- **PROBLEM TO SOLVE**:
Lines in the data below that contain the word "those" are to be copied.

- **DATA BELOW**:
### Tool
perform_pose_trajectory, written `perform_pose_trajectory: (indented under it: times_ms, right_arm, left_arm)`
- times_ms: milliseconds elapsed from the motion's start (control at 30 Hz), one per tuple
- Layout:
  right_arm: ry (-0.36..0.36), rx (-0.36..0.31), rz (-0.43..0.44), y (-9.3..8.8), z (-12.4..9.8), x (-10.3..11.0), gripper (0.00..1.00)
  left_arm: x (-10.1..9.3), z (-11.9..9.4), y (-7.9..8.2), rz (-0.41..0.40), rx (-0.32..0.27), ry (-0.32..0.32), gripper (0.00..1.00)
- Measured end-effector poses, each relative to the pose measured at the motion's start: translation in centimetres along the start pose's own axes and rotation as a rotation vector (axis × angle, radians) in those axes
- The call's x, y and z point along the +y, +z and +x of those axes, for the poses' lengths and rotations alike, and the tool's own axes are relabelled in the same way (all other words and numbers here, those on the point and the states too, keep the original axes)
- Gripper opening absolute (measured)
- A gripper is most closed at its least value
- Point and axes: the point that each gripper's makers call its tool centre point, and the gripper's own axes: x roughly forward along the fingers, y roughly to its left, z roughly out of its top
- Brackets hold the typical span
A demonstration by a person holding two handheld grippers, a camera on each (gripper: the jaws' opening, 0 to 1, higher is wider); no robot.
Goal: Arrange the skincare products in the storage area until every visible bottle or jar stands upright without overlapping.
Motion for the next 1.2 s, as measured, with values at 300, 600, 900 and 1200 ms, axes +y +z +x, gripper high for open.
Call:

- **RESPONSE TO THIS EXERCISE**:
- Measured end-effector poses, each relative to the pose measured at the motion's start: translation in centimetres along the start pose's own axes and rotation as a rotation vector (axis × angle, radians) in those axes
- The call's x, y and z point along the +y, +z and +x of those axes, for the poses' lengths and rotations alike, and the tool's own axes are relabelled in the same way (all other words and numbers here, those on the point and the states too, keep the original axes)

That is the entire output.